Leonard Smith

No. 45, 46
- Positions: Safety, cornerback

Personal information
- Born: September 2, 1960 (age 65) New Orleans, Louisiana, U.S.
- Listed height: 5 ft 11 in (1.80 m)
- Listed weight: 202 lb (92 kg)

Career information
- High school: Robert E. Lee (Baton Rouge, Louisiana)
- College: McNeese State
- NFL draft: 1983: 1st round, 17th overall pick

Career history
- St. Louis / Phoenix Cardinals (1983–1988); Buffalo Bills (1988-1991);

Awards and highlights
- Second-team All-Pro (1986);

Career NFL statistics
- Interceptions: 14
- Sacks: 14
- Touchdowns: 3
- Stats at Pro Football Reference
- College Football Hall of Fame

= Leonard Smith (American football) =

American football player (born 1960)

Leonard Phillip Smith (born September 2, 1960) is an American former professional football player who was drafted in the first round of the 1983 NFL Draft as a cornerback by the St.

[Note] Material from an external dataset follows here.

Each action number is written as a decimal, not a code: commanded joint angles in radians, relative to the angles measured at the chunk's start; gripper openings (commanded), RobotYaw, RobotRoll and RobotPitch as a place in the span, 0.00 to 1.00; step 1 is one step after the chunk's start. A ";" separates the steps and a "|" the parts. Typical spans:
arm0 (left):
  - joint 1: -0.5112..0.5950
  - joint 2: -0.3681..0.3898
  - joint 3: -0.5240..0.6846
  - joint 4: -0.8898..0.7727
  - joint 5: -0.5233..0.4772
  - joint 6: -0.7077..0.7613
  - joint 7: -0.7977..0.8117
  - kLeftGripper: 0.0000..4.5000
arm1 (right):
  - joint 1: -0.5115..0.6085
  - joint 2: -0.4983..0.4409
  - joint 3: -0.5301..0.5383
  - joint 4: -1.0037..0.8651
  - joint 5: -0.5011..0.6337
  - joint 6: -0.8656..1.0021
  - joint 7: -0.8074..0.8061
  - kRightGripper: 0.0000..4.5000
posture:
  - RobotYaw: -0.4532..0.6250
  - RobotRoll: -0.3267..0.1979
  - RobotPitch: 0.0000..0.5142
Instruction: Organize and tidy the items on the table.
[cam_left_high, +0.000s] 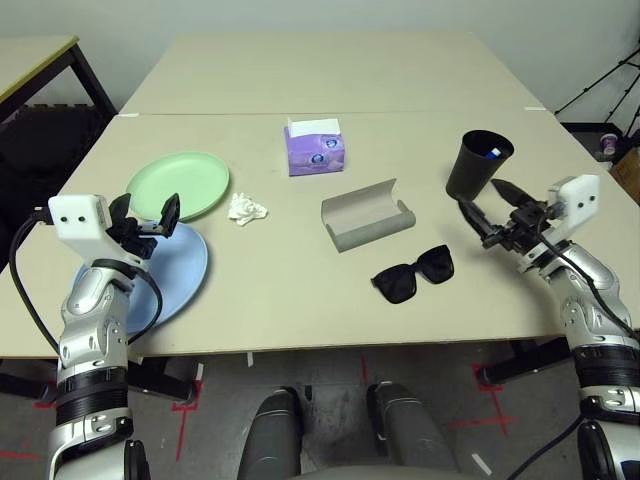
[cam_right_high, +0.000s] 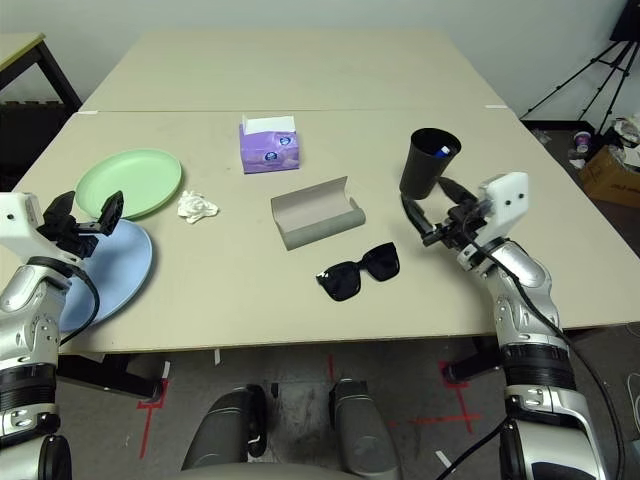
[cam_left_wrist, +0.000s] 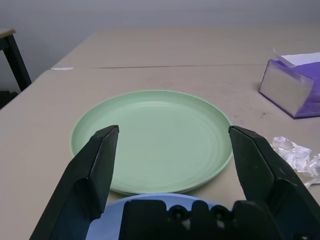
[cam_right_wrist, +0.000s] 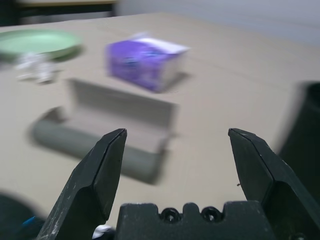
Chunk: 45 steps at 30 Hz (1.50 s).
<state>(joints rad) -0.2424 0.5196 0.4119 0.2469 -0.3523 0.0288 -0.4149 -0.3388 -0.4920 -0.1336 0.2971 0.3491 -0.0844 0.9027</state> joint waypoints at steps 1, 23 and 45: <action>0.009 0.010 -0.005 -0.011 0.005 0.013 -0.011 1.00 | -0.018 -0.038 0.051 -0.021 -0.002 -0.024 0.128 0.99 | 0.44 0.62 0.19; 0.094 0.206 0.105 0.016 -0.041 0.077 -0.142 1.00 | 0.009 -0.044 0.126 -0.059 0.064 -0.026 0.404 0.99 | 0.48 0.62 0.23; 0.115 0.386 0.106 0.181 -0.050 0.300 -0.302 1.00 | 0.041 -0.026 0.135 -0.188 0.078 0.052 0.373 0.99 | 0.46 0.62 0.24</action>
<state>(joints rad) -0.1417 0.8856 0.5312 0.4158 -0.3960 0.2849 -0.6938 -0.3072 -0.5165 -0.0060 0.1235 0.4192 -0.0388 1.2781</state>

Louis/Phoenix Cardinals of the National Football League (NFL) and played professionally primarily at strong safety for the Cardinals and the Buffalo Bills. He played college football at McNeese State University. While at McNeese, Smith was an All-Southland Conference and All-Louisiana Selection at cornerback. On special teams, Smith was particularly effective at blocking fieldgoals, point after attempts and punts. He was elected to the College Football Hall of Fame in 2014.
With the Buffalo Bills, he appeared in two Super Bowls (XXV, XXVI).